High-tech

Nintendo : 35 millions d’euros d’amende pour des manettes Switch en France

Nintendo a accepté de payer 35 millions d’euros en France pour mettre fin à un litige lié aux dysfonctionnements des manettes de sa console Switch entre 2018 et 2023. La Switch, lancée en 2017, s’est écoulée à quelque 155 millions d’exemplaires depuis sa commercialisation.
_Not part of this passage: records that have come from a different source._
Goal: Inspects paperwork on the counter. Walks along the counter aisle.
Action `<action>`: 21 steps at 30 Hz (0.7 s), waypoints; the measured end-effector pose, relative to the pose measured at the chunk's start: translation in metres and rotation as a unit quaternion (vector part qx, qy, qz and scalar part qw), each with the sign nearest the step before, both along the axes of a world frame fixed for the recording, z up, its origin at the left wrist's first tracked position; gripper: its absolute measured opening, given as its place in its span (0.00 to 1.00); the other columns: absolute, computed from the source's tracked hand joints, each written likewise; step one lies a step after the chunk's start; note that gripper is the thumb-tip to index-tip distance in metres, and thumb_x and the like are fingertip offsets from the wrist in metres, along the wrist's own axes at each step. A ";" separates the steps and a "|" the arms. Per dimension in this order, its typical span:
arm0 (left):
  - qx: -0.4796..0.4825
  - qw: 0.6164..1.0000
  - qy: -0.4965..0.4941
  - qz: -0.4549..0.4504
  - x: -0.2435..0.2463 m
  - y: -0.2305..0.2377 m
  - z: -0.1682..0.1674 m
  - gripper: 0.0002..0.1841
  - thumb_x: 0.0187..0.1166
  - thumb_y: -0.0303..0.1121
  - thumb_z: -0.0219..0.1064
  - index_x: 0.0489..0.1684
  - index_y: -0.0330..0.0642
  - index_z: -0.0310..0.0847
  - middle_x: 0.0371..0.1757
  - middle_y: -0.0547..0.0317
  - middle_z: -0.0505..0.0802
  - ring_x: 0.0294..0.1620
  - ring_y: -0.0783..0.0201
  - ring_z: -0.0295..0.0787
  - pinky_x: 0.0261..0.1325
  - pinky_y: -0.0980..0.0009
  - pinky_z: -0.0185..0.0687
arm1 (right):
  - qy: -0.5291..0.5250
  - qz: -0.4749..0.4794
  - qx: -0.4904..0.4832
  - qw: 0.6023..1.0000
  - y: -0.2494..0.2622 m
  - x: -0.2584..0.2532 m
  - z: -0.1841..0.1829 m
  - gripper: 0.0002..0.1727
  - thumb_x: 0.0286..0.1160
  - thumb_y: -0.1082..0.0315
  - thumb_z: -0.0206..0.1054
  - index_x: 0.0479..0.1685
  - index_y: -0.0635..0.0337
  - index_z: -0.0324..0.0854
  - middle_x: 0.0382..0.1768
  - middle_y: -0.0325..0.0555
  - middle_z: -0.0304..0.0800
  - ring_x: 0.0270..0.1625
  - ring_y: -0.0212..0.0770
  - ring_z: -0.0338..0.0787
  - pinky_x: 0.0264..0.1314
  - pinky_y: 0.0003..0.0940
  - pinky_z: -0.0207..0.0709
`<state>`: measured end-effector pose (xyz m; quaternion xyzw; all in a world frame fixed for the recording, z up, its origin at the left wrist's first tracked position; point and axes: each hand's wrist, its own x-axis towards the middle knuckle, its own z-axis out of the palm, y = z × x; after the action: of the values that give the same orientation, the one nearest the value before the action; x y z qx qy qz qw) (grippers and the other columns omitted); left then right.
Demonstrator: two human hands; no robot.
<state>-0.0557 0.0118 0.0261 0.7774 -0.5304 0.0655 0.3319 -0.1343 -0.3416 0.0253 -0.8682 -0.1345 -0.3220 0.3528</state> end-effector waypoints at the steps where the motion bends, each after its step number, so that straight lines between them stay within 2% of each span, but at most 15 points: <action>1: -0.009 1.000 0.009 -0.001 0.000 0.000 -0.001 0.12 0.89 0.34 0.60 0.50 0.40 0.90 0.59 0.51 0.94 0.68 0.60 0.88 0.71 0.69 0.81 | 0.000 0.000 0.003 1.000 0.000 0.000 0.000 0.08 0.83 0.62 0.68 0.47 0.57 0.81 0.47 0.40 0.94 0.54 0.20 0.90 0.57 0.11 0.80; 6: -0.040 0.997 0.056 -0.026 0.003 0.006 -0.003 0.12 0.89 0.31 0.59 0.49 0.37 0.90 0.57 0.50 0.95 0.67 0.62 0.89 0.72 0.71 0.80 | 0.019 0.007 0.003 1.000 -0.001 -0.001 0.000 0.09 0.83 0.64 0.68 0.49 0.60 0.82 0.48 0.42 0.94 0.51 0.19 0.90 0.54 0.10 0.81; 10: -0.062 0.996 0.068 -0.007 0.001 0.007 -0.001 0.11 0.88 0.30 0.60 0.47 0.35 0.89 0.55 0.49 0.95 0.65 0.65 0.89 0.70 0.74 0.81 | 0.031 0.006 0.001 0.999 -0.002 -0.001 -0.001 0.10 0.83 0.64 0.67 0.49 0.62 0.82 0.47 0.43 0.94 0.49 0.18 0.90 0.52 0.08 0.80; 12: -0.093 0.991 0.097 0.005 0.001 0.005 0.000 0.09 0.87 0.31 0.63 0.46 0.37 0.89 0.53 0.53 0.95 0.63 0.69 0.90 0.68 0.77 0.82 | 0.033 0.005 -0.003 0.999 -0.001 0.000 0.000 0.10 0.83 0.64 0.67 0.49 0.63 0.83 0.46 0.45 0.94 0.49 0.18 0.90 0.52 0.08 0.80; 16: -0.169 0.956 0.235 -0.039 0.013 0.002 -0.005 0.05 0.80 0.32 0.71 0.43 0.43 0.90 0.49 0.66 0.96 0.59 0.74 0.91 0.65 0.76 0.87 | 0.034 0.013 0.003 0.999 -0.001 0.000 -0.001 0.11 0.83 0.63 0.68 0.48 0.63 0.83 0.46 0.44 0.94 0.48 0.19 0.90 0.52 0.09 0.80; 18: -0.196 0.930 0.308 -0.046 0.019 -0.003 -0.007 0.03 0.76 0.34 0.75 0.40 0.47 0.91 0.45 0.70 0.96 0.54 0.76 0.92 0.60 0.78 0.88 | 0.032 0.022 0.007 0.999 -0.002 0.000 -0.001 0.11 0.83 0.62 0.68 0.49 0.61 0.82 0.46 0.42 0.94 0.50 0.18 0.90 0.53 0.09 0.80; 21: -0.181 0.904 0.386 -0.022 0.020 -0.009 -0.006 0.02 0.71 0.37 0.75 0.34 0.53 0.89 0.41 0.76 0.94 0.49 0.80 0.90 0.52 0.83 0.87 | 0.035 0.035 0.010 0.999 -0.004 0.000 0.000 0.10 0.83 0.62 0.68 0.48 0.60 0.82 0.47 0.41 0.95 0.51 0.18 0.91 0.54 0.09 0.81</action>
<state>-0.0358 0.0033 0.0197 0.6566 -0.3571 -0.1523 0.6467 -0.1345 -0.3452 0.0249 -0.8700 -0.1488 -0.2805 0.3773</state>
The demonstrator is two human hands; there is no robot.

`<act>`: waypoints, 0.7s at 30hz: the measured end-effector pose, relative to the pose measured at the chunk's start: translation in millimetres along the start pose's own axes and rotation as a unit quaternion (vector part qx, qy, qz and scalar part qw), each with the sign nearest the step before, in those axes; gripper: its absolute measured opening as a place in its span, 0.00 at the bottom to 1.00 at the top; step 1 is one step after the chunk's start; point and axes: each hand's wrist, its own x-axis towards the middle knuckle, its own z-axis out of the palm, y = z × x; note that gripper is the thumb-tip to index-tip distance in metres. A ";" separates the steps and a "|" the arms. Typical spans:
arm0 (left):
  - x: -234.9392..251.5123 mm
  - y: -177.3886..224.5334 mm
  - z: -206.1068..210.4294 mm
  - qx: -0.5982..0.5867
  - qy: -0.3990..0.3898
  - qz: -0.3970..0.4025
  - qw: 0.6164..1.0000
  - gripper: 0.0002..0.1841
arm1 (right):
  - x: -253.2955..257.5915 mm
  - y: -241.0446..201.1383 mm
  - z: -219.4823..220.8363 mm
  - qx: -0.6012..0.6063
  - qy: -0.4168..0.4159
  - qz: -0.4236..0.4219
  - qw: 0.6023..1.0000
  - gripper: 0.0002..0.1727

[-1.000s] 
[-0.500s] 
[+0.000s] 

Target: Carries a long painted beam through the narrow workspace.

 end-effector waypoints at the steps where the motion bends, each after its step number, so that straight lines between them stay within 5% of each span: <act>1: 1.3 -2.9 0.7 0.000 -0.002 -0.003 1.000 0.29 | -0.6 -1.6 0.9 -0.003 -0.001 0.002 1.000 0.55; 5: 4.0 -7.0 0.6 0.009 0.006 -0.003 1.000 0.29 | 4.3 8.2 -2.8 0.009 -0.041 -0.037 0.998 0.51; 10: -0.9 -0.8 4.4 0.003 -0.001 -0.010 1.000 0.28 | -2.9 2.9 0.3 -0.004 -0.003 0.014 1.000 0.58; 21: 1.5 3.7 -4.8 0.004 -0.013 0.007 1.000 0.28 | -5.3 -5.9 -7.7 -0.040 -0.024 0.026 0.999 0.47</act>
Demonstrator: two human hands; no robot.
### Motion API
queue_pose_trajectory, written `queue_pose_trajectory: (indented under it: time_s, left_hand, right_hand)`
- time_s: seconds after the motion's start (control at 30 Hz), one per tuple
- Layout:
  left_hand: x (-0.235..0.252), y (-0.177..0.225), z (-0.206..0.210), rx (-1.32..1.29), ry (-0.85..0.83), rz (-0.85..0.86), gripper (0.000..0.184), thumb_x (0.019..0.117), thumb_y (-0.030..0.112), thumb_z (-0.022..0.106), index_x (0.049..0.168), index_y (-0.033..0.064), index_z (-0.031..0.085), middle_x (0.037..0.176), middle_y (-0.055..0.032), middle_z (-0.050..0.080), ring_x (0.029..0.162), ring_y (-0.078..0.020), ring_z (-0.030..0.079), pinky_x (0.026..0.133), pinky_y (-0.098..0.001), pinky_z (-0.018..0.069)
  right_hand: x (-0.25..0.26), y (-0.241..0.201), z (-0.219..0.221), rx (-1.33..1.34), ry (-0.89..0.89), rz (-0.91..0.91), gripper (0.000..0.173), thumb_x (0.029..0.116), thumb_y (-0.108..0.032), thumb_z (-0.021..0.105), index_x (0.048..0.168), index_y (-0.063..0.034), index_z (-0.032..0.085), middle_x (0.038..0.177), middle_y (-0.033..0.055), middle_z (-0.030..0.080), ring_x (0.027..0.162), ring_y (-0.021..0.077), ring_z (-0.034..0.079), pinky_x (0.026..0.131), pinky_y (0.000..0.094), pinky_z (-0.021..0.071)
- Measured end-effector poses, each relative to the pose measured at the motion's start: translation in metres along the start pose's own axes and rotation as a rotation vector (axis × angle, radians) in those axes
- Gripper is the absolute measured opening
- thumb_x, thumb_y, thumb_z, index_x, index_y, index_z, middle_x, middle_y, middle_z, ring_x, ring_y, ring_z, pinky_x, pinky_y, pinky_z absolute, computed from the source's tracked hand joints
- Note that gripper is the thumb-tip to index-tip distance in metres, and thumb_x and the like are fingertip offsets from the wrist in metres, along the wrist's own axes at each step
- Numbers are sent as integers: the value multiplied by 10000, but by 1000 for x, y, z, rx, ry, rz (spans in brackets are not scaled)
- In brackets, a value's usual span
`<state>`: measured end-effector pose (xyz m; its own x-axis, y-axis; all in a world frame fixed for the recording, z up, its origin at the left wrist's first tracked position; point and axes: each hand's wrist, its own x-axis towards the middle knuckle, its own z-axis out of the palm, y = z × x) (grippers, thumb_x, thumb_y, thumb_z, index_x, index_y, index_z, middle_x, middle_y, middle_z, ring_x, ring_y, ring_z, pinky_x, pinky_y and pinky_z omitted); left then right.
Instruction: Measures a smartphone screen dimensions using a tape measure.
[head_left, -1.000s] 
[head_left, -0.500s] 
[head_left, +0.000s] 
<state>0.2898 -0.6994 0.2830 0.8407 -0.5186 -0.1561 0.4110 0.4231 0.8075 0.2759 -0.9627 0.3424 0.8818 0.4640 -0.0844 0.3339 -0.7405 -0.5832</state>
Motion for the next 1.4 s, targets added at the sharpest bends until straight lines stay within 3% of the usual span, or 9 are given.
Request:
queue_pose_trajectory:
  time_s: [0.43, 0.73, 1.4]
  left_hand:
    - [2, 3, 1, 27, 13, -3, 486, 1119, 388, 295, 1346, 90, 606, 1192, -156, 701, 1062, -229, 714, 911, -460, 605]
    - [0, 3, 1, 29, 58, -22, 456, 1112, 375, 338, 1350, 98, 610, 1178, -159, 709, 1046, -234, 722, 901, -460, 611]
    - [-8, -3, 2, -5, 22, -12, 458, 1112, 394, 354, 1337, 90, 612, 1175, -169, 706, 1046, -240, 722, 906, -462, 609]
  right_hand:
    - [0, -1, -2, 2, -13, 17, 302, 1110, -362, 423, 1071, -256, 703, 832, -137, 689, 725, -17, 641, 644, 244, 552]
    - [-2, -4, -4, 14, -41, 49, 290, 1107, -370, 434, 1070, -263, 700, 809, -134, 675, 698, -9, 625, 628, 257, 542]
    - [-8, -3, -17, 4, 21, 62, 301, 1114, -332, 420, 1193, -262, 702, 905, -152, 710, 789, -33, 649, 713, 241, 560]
Une somme conséquente pour mettre un terme à un différend concernant les problèmes de manettes de sa console Switch entre 2018 et 2023. Le géant japonais du jeu vidéo Nintendo a consenti à verser 35 millions d’euros en France pour clore ce dossier, d’après un communiqué publié lundi. Cette décision fait suite à une enquête de la Direction générale de la concurrence, de la consommation et de la répression des fraudes (DGCCRF), qui a mis en lumière des pratiques commerciales trompeuses, suite à une plainte déposée par l’association de consommateurs UFC-Que Choisir en 2020.

Le Service national des enquêtes (SNE) de la DGCCRF a noté que Nintendo of Europe avait commis une faute en « n’informant pas de manière loyale » les consommateurs concernant les problèmes liés à ses manettes. En effet, la panne désignée sous le nom de « Joy-Con Drift » (du nom de la manette de la Switch appelée Joy-Con) engendrait des mouvements inopinés dans les jeux, rendant l’utilisation de la machine problématique pour les consommateurs.

**Communication tardive après avoir pris connaissance du problème**

« Deux causes sont (plus que vraisemblablement) à l’origine de la panne : une usure prématurée des circuits imprimés et un défaut d’étanchéité entraînant une accumulation préoccupante de débris et poussières » à l’intérieur de la manette, avait estimé l’UFC-Que Choisir lors du dépôt de sa plainte. « Le SNE de la DGCCRF a conclu que Nintendo n’avait commencé à communiquer qu’à partir de 2020 et non dès qu’elle avait pris connaissance de ces dysfonctionnements », précise le communiqué conjoint du ministère du Commerce et du Tribunal judiciaire de Nanterre (Hauts-de-Seine).

« Cette communication tardive et parcellaire a concerné le problème technique rendant certaines manettes de la Nintendo Switch 1 non réactives. Le SNE de la DGCCRF a jugé que cela avait contribué à dissuader les consommateurs de solliciter le service après-vente de Nintendo et avait conduit certains d’entre eux à acheter de nouvelles manettes », ajoute le texte, alors que le groupe japonais s’était engagé en 2023 à réparer gratuitement les accessoires défectueux.

Figurant parmi les consoles les plus populaires de l’histoire du jeu vidéo, la Switch a été vendue à environ 155 millions d’exemplaires depuis son lancement en 2017. Elle se trouve à proximité de la première place détenue par la PlayStation 2 de Sony, lancée en 2000 et écoulée à plus de 160 millions d’unités.